The 1 Million Turtles citizen science project has launched with the aim of returning one million hatchling turtles to Australian waterways each year, with help from local communities.
The conservation effort is urgently needed as mounting evidence indicates many turtle species are declining due to widespread drought, fox predation and human activities. At least two of the three freshwater turtle species of the Murray-Darling Basin are already on route to extinction.
The 1 Million Turtles project is asking all citizen scientists from around Australia to record sightings of turtles, their nests, or evidence of skeletal remains via the TurtleSAT mobile app and website.
This will help researchers to identify hot spots where more extensive conservation methods need to be focused, to protect turtles and help them to make successful journeys to the waterways.
Project lead, Dr James Van Dyke from La Trobe University, said that without the next generation of turtles coming through, the population will rapidly decline and eventually die out.
“While there are still turtles to be found, most of them are old. There are few juveniles, as the journey from turtle egg to hatchling to juvenile is fraught with danger,” said Dr Van Dyke.
“The two biggest threats to turtles along the Murray-Darling Basin are foxes and pigs. Both predators have become very good at finding and destroying eggs in turtle nests, so spotting turtle nests early is vital in protecting hatchlings and securing the future of the species.”

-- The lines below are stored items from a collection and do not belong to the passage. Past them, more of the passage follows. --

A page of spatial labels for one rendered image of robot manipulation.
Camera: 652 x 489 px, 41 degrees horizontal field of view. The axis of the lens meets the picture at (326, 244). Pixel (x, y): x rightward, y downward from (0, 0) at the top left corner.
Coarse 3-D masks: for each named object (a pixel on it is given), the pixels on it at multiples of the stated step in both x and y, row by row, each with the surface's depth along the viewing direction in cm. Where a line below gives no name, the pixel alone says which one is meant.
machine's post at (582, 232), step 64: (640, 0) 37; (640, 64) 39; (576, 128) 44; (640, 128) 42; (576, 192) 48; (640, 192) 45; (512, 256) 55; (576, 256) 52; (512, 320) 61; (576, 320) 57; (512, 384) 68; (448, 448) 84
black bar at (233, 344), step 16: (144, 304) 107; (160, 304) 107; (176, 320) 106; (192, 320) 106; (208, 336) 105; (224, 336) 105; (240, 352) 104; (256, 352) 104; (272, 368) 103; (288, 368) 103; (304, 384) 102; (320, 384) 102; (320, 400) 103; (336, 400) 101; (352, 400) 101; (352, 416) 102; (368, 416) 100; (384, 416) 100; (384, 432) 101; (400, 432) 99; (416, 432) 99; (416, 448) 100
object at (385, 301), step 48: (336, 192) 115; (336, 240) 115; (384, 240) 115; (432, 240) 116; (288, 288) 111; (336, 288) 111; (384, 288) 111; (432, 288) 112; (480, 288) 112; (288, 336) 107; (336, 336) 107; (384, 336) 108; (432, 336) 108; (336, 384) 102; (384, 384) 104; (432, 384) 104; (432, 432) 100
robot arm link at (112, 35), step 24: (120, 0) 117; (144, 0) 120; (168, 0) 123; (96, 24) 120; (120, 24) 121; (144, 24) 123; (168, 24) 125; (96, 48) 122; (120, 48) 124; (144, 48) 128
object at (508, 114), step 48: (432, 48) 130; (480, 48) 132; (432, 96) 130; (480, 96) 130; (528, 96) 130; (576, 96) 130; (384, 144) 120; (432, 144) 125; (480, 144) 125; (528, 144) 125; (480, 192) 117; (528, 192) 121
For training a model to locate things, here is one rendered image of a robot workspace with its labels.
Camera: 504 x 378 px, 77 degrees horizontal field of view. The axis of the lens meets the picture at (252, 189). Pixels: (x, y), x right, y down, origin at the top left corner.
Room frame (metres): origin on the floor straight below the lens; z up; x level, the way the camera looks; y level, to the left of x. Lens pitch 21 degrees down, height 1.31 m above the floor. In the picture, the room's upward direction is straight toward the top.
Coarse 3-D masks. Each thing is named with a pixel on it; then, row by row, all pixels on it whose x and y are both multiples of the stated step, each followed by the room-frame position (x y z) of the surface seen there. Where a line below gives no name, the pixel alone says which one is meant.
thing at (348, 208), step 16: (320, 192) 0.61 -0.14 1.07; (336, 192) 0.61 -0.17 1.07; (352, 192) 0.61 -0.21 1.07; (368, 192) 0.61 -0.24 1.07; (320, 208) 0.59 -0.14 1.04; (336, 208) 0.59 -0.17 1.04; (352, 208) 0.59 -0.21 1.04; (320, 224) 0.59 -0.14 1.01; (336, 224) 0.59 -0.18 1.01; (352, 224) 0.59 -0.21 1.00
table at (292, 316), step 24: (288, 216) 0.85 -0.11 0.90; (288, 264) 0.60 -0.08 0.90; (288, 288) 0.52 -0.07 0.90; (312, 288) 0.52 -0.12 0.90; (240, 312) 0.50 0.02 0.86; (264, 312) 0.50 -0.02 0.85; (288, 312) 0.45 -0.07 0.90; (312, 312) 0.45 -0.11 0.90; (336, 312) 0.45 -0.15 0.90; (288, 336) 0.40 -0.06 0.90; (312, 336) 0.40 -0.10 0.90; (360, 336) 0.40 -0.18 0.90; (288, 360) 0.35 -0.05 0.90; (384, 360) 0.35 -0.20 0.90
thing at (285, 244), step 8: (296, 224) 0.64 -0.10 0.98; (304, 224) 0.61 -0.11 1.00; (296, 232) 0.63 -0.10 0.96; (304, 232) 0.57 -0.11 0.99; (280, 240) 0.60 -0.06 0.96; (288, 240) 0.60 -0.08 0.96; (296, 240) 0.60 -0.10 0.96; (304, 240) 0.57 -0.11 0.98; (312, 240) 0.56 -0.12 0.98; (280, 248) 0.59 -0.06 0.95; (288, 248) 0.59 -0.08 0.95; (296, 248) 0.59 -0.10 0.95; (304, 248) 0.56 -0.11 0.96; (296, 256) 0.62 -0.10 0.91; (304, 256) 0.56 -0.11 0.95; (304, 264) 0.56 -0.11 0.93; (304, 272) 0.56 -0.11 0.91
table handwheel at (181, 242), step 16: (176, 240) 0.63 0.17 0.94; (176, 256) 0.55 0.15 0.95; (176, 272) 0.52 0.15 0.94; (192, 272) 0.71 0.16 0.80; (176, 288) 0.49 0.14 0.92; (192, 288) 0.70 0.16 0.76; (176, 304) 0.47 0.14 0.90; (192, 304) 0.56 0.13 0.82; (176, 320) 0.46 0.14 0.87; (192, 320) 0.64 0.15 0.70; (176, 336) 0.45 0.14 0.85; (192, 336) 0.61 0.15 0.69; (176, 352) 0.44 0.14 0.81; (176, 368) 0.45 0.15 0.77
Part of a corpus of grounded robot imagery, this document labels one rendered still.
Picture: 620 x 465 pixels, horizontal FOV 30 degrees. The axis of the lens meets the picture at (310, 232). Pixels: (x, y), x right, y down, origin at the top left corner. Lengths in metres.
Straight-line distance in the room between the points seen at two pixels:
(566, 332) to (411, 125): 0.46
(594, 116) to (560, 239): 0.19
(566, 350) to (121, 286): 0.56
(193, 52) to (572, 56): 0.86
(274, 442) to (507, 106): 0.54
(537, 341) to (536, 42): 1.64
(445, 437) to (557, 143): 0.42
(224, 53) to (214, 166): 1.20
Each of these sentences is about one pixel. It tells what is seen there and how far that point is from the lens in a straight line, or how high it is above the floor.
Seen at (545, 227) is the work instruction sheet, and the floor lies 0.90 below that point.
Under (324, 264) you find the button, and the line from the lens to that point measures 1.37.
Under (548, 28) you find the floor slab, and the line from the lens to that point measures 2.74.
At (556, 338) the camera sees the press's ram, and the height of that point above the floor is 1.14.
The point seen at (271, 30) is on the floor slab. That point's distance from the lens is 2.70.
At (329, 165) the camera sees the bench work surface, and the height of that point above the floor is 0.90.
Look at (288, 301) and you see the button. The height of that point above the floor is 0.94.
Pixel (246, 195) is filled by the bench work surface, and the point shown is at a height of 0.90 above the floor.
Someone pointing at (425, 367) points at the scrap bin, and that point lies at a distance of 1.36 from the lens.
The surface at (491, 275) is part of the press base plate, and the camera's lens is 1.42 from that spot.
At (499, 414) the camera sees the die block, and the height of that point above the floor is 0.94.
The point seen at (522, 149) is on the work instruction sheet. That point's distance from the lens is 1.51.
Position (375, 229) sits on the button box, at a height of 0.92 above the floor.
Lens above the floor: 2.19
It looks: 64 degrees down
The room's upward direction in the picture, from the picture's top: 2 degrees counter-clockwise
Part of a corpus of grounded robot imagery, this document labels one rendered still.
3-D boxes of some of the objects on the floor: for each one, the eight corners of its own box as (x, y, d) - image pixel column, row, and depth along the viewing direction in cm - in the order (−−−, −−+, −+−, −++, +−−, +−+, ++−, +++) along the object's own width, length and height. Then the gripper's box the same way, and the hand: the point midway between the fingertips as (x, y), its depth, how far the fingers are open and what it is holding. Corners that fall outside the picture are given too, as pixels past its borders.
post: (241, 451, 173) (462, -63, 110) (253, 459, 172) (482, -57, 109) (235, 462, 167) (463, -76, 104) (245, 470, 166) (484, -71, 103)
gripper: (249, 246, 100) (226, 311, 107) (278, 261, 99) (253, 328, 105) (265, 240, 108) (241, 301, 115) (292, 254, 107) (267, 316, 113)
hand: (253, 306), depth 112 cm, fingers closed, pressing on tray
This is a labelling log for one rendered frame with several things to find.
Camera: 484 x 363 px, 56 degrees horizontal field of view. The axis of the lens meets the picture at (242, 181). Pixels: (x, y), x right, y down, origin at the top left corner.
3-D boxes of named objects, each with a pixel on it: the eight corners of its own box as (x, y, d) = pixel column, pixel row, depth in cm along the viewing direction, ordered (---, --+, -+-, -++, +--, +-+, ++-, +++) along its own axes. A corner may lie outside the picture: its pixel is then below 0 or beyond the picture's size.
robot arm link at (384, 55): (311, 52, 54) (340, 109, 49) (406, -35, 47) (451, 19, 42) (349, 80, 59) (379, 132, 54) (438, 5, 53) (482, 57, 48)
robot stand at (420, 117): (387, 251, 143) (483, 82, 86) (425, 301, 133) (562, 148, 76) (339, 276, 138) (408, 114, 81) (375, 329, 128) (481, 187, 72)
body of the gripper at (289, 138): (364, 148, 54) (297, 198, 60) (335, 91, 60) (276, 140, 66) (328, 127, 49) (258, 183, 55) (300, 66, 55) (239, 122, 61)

While turtles are visible all year round, November is when Australian turtles emerge from the water to nest. To acknowledge this, scientists have dubbed November ‘Turtle Month’ and are encouraging citizen scientists to visit their local waterways, looking for turtles and their nests.
“It’s very important work and we are grateful to any individual or organisation that embraces the project and volunteers their time to protect the turtle population in Australia,” said Dr Van Dyke.
The 1 Million Turtles project is supported by a $500,000 Australian Government Science Grant, which will go towards turtle conservation initiatives including the National Nest Predation Survey.
Freshwater turtles are found across Australia – including the Murray and Darling Rivers and their tributaries in Victoria, NSW and South Australia.
The project is led by Dr James Van Dyke from La Trobe University with collaborating partners from University of Western Sydney and University of New England.